Photo: Anastasia Chernykh |

Back in the times when we used to live closer to nature, or should I rather say – in nature – we were more in tune with its cycles and seasonal changes. Our senses were provided with all kinds of sensory cues about the imminent changes coming up: the green leaves would turn to yellow or red and start slowly making their way to the ground (visual sense), the temperature would drop progressively leaving “goosebumps” on our skin (sense of touch), the smells would become more “earthy” as the vegetation would start to decay in the puddles of rain (sense of smell), the birds and the bugs would suddenly become quiet (sense of hearing), and the drops in the atmospheric pressures would finally confirm that winter indeed was on it’s way.

As we gathered these signals about what is to come, our brain would begin to communicate to the rest fo the body about the best ways to prepare for the “Winter Season”: we had to look for warmer clothing and dwelling, we would naturally begin to change our diet according to the season (from salads to soups for example), and we would slow down, or rather cut down on work, shortening the daily activities naturally as the sun keeps us company for less and less time. All good, except:

Unfortunately nowadays, a lot of us live in the gray jungles of the cities, having little contact with nature directly. With the inventions of artificial light, we can also fool ourselves into activity despite the darkness that descends upon us. Finally, life in the cities being more chaotic and “quicker”, leaves us completely out-of-tune with the natural cycles and animal instincts that guide us.

Practicing yoga or mindfulness is a remedy to the problem of becoming out-of-tune with the natural cycles of life. The practice of yoga or meditation helps us to calm down our nervous system, so that we can allow ourselves to slow down; increases on our ability to perceive mindfully what is happening around and inside of us, so that we can become more aware of the change and adjust better to the present moment circumstances; finally, yoga and meditation helps us to get in-touch with our bodies resulting in a better ability to respond to the challenges of the season, so that we have a higher chance to stay healthier and happier as a result.

What is important to realise is that just staying active through the practice of yoga is not the point – remember that the fall/winter season is meant by nature to be slower, darker, and generative (yin), rather than performative (yang). For this reason, the practice of yoga itself has to be modified, becoming a little more yin, restorative, or simply softer and more careful as the body reacts differently due to the change of temperatures, in the metabolism, and the drop of sun light.

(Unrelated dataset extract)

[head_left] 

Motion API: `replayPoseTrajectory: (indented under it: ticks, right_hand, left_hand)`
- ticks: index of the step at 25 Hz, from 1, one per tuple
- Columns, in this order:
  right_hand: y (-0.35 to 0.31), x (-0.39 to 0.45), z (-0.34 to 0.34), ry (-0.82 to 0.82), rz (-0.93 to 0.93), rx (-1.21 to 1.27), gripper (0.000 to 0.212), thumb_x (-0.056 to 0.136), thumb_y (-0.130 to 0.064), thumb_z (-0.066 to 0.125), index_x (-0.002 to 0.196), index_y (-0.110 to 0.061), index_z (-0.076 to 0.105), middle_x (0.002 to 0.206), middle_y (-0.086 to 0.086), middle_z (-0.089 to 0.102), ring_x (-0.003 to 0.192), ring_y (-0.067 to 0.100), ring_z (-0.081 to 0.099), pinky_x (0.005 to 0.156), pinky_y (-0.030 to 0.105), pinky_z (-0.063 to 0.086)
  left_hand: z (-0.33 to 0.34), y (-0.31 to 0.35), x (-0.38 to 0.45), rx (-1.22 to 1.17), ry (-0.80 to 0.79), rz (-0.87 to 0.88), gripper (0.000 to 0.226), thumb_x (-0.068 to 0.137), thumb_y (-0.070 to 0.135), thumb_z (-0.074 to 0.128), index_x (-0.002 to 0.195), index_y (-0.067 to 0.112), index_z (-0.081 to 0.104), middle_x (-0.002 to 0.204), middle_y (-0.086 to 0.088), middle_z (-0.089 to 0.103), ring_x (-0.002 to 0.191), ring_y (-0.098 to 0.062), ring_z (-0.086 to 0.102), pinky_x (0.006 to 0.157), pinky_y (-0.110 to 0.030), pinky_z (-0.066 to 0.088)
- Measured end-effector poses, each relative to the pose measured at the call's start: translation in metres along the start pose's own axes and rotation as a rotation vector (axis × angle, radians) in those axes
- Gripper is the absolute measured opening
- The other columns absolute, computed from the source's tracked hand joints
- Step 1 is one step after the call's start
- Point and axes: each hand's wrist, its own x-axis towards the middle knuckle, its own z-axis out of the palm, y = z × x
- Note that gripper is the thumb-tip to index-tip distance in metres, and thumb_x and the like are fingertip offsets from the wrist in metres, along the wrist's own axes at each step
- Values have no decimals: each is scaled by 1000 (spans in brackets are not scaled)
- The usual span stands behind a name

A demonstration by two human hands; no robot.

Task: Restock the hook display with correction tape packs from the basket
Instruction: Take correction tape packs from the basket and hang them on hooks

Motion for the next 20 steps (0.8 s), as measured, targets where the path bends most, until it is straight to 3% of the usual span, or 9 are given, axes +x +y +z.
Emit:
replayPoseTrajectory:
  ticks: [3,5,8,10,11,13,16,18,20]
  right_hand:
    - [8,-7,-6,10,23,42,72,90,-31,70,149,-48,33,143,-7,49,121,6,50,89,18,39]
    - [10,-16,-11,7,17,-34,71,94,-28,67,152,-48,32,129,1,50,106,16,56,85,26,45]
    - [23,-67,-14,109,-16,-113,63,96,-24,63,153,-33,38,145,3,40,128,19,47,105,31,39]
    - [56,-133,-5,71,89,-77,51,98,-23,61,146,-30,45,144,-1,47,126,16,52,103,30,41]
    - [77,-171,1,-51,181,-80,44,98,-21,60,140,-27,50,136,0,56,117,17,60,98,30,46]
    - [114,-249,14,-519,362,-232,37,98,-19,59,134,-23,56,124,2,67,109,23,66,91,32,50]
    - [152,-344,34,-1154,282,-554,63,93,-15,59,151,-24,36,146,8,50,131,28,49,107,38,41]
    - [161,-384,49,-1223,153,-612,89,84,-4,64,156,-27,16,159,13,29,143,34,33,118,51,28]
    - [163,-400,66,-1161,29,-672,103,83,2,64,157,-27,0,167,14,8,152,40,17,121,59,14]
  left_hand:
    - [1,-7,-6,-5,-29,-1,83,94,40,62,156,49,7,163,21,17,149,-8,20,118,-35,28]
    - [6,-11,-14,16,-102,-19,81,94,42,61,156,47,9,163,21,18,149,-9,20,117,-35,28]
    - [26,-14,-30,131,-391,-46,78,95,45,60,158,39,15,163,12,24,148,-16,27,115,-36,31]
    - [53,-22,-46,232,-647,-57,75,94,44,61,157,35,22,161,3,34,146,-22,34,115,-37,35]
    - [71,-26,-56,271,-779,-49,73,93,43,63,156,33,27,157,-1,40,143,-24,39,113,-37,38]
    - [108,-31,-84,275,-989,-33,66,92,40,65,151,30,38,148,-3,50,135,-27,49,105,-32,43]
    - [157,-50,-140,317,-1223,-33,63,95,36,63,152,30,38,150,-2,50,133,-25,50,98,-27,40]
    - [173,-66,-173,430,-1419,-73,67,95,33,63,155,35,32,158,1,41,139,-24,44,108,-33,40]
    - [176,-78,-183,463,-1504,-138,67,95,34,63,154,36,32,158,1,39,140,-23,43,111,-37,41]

Photo: Anastasia Chernykh |

There is nothing you can do about the changes in your body required to adjust better to the needs of the Winter Season – this stuff is beyond our control and we should practice Surrender now more than ever. The best you can do is work together with these processes, not against them! The most important idea to realise is that the way we process food and create energy is very different at this time and has a direct impact on how we perform in all spheres of life.

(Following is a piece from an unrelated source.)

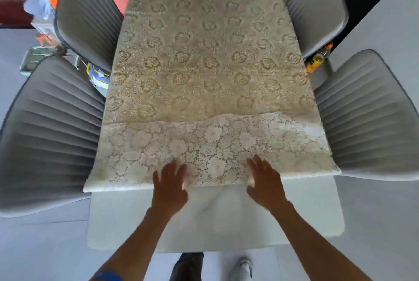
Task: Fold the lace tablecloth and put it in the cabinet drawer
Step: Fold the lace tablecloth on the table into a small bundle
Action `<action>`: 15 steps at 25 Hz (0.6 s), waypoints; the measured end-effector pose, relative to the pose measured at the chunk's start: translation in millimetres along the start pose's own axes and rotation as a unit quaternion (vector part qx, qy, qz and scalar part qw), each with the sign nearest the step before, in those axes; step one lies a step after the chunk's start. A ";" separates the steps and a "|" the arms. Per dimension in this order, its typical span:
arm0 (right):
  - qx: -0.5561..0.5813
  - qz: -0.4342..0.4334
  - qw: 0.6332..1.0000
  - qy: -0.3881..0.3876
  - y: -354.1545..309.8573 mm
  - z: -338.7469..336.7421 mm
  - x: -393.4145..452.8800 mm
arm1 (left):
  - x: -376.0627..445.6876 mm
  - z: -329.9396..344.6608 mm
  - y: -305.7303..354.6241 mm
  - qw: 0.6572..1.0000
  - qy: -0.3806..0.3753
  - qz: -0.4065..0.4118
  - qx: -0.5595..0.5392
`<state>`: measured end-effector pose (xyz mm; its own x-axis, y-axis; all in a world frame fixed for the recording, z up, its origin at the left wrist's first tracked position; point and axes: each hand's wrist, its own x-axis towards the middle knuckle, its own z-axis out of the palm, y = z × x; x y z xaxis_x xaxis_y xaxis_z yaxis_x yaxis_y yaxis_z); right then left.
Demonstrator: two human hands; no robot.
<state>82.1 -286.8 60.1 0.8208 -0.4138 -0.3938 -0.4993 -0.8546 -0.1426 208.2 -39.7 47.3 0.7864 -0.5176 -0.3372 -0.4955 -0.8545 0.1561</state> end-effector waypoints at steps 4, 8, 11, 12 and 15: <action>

In the cold seasons, we need to eat “heavier” food that require more energy digesting and that helps us keep certain parts of our body warmer. This means you just have less energy for “other activities” such as moving your body, using your brain, and performing your daily routines. For this reason, your yoga and meditation practice feels “heavier” (tamasic) and you feel more exhausted or sleepy faster.

Here are my 5 Tips to Practicing Yoga during the Colder Seasons:

  1. Consider shortening the amount of daily practice just like you would shorten the amount of daily work as to not over-load your system and cause it to malfunction (becoming sick, chronically tired, or over-stimulated)
  2. Practice a softer, more gentle yoga either by switching the methods (from Vinyasa to Yin) or by the actual way you practice (Ashtanga not full-power 100% but rather 75%) and the intention behind it (practice to stay balanced rather than to perform or achieve something)
  3. Make sure you give your body plenty of rest, care, and sleep, especially on the days were there was a lot going on and consider scheduling in “self-care” as it might not happen on its own (some ideas: hot bath, massage, sauna, cuddles with your loved ones)
  4. Research some of the ways in which you could give your body the nutrients it may be lacking at this time and consider doing a blood test to see how you could supplement your diet to respond to the new needs of the body
  5. Pay attention to how you feel after your practice and stay open to the possibility of changing some of your habits or routines, as for instance practicing in the evening instead of the early morning or vice-versa, depending on when and what you do and how it affects you!